Facebook Big Data: Handle more than 2.5 billion content and 500TB of data per day
Source: Internet
Author: User
KeywordsCan can every day can every day big data can every day big data 500 million can every day big data 500 million these
local time today, http://www.aliyun.com/zixun/aggregation/1560.html ">facebook in California headquarters to several reporters on the" Big Data "statistics, For example, the Facebook system handles 2.5 billion messages a day, 500+ TB data, clicks the like button 2.7 billion times, uploads 300 million photos, and scans around 105TB every half hour. Facebook also disclosed the details of the new project "Project Prism" for the first time.
The data is particularly important for Facebook, says Jay Parikh, vice president of infrastructure technology at Facebook. By processing this data quickly, Facebook is able to launch new products, know the user response, and adjust the product design almost in real time.
Another statistic revealed by Facebook shows that more than petabytes of data is stored in a separate Hadoop disk cluster, which Parikh says is the world's largest single Hadoop system. But he points out that while the size of the data is huge for small businesses, no one will care about the 100PB of data stored in your database in a few months ' time. Because the data is growing fast and we're getting more hungry for data, in a few months ' time, the petabytes of disk clusters are no longer news.
In addition, Parikh said, the data are not only helpful to Facebook, but advertisers are also beneficiaries. Parikh explains: "By tracking the ads posted on the site on all levels of users (gender, age, hobbies), we can be targeted to increase the intensity of advertising, so that the effect is more obvious." For example, if the advertising effect is better in California than elsewhere, we will put more ads in California to maximize the effectiveness of advertisers.
Facebook does not even need to make any changes to see the impact of the data. As long as the historical data, Faceboo can build a model, and then data simulation, you can see the ad click Rate (CTR) multiplied. At the same time, there is a system called Gatekeeper that tests the changes brought about by data from a small percentage of the user base.
The next thing to talk about is the new project, "Project Prism." Now Facebook is actually storing all of its user databases (constantly changing) in a particular data center, while other data centers are used to store other data and redundant data. However, as the user database grows, a data center will not be enough to store all the data, then the entire user database needs to be moved to a larger data center. The whole process of data transfer is also a waste of resources.

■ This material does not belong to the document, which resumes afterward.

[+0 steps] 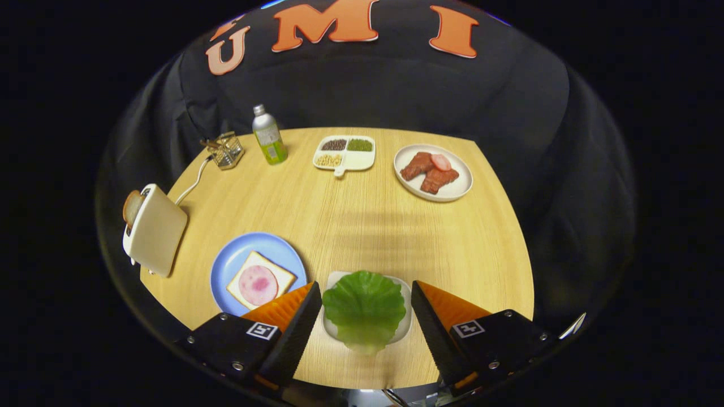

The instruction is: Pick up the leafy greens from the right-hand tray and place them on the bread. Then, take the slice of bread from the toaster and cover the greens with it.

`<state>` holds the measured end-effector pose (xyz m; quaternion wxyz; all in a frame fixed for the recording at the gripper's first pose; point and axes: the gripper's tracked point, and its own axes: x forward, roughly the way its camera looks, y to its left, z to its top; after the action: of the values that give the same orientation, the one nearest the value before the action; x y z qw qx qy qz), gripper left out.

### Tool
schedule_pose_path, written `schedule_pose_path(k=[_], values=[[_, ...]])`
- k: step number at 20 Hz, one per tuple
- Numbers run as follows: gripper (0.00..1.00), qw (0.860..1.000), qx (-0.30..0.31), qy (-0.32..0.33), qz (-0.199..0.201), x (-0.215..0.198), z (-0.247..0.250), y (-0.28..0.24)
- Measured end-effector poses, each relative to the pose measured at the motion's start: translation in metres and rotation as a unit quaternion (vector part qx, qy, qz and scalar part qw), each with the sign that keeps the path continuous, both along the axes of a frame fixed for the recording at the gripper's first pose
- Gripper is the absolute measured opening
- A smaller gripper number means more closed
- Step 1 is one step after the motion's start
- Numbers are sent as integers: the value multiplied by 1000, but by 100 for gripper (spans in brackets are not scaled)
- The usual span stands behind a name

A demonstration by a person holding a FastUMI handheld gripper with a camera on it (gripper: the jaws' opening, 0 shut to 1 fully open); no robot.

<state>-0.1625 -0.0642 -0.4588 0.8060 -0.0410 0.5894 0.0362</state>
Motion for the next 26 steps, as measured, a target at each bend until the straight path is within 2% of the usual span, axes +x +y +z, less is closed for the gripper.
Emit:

Parikh said: "Project Prism" allows us to store this "huge warehouse" (the user database) separately but still does not affect the entire view of the data, meaning that the data can be hosted separately on Facebook in California, Virginia State, Oregon State, North Carolina State is even a data center in Sweden and other fields.
Internally, Facebook chooses not to partition the data or to set up barriers between different business units, such as the advertising department and customer support services. Product developers can view data across departments to assess whether the small adjustments they make will increase the user's stay on the site, raise the user's complaint, or increase the number of clicks on the ad.
As a user, the idea that Facebook's employees can be very knowledgeable about their activities is bound to feel uneasy. But Facebook has promised users that it will take multiple protections to prevent users from abusing their data. All data access records are recorded by Facebook so that you can track which employees are looking at the data. And Facebook will also have intensive training for its employees, each with its own area of data, and will be fired if the employee has exceeded his authority by peeking at the wrong data. Parikh solemnly declared: "We have adopted 0 tolerance policy, absolutely do not condone any illegal use of user data." ”
The content source of this page is from Internet, which doesn't represent Alibaba Cloud's opinion;
products and services mentioned on that page don't have any relationship with Alibaba Cloud. If the
content of the page makes you feel confusing, please write us an email, we will handle the problem
within 5 days after receiving your email.
If you find any instances of plagiarism from the community, please send an email to:
info-contact@alibabacloud.com
and provide relevant evidence. A staff member will contact you within 5 working days.